Being violent against someone has negative consequences for the victim of your acts.

Besides that, violence can also have negative consequences for the person who commits it:

  • getting wounded and injured during the violent acts;

  • being attacked by the person or group against whom you acted violently;

  • being rejected by the friends who do not agree with your behaviour;

  • having problems or difficulties making new friendships;

  • withdrawal from families (parents mainly);

  • getting lower grades at school;

  • having more conflicts and problems at school with classmates, teachers and other staff;

  • loss of education or training opportunities;

  • loss of employment opportunities or denial of access to job offers;

  • facing the legal consequences (please read question below) of the violent acts committed.

 What are the possible legal consequences of taking part in crimes or violence?

There are very serious consequences and actions that can be taken for young people that get involved in illegal behaviours. If the young person is under 16 they may be dealt with by the Children’s Hearing System and required to attend a Children’s Hearing Panel, who will listen to the child’s circumstances and decide what treatment or interventions are required. For example, the Hearing may decide that the young person should be placed with foster carers, or in secure accommodation, or that they should remain at home with support from other agencies, such as social work. Sometimes, especially if the crime is very serious, a trial in a criminal Court will be required. The young person may have to attend Court where they will be asked questions by
lawyers and the judge or jury will decide whether the young person is guilty and should be given a sentence (e.g. a prison sentence, a fine, community work or something else). 

If you are being violent or abusive:

  • It is important that you acknowledge your mistakes and accept responsibility for your acts:

  • apologise to the person you hurt (if you think that person might feel uncomfortable with you, ask someone else to be there when you apologise – a friend or classmate of that person or a teacher).

  • Having negative feelings such as rage and frustration is natural.

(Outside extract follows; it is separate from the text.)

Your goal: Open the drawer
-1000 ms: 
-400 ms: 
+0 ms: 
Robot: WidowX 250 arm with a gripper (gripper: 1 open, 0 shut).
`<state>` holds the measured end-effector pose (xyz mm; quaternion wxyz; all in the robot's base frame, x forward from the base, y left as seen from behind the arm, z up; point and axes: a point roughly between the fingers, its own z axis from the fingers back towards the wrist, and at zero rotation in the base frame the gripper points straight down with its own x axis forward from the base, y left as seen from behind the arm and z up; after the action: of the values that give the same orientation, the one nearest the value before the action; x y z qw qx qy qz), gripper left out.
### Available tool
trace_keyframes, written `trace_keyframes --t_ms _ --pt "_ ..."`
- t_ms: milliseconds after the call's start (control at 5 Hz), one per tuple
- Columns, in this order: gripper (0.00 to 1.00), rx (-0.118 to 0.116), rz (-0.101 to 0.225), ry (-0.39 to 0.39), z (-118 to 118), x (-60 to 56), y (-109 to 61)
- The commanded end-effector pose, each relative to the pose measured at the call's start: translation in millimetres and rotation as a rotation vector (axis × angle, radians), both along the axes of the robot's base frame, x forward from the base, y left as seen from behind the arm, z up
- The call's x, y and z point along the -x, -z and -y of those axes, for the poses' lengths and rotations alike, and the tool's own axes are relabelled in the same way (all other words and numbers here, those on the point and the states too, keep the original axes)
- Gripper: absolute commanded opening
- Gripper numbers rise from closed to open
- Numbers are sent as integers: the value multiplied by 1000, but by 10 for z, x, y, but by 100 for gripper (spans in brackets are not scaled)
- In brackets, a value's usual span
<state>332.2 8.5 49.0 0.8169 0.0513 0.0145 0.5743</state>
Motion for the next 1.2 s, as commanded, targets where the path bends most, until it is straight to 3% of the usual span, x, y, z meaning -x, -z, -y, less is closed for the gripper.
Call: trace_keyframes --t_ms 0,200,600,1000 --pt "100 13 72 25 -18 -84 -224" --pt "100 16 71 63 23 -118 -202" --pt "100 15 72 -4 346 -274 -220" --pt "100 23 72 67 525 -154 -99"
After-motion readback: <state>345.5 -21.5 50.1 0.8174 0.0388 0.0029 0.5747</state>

If you feel you are getting angry with someone or something, stop and calm yourself down by thinking of something else, taking a deep breath or counting to 10.

  • Think before you act: unconsidered decisions are often wrong and have negative consequences. Ask yourself “how will I benefit from this abusive behaviour?” or “what would I feel or think if someone did the same to me?” you might be able to stop yourself from making bad choices and wrong behaviours.

  • Try to identify and understand what makes you feel angry and annoyed: you will be able to predict when you are likely to have negative reactions (such as aggressive or violent reactions) and replace them with more adequate reactions (such as stepping away from the person who is annoying you; leave the place where you are instead of becoming aggressive or violent).

  • You can also release or express your negative feelings in non-violent ways: sport (for example, cycling, playing football,
    dancing, running) is a good way to let off steam.

  • Do things that relax you: listen to music, watch a film, read a book, go for a walk in a place near where you live (in the park, for example).

  • Talk to someone you trust about the violent behaviours: you can talk to the school counsellor or psychologist to get things off your chest about what has been going on and to get some advice. There are professionals who can help you.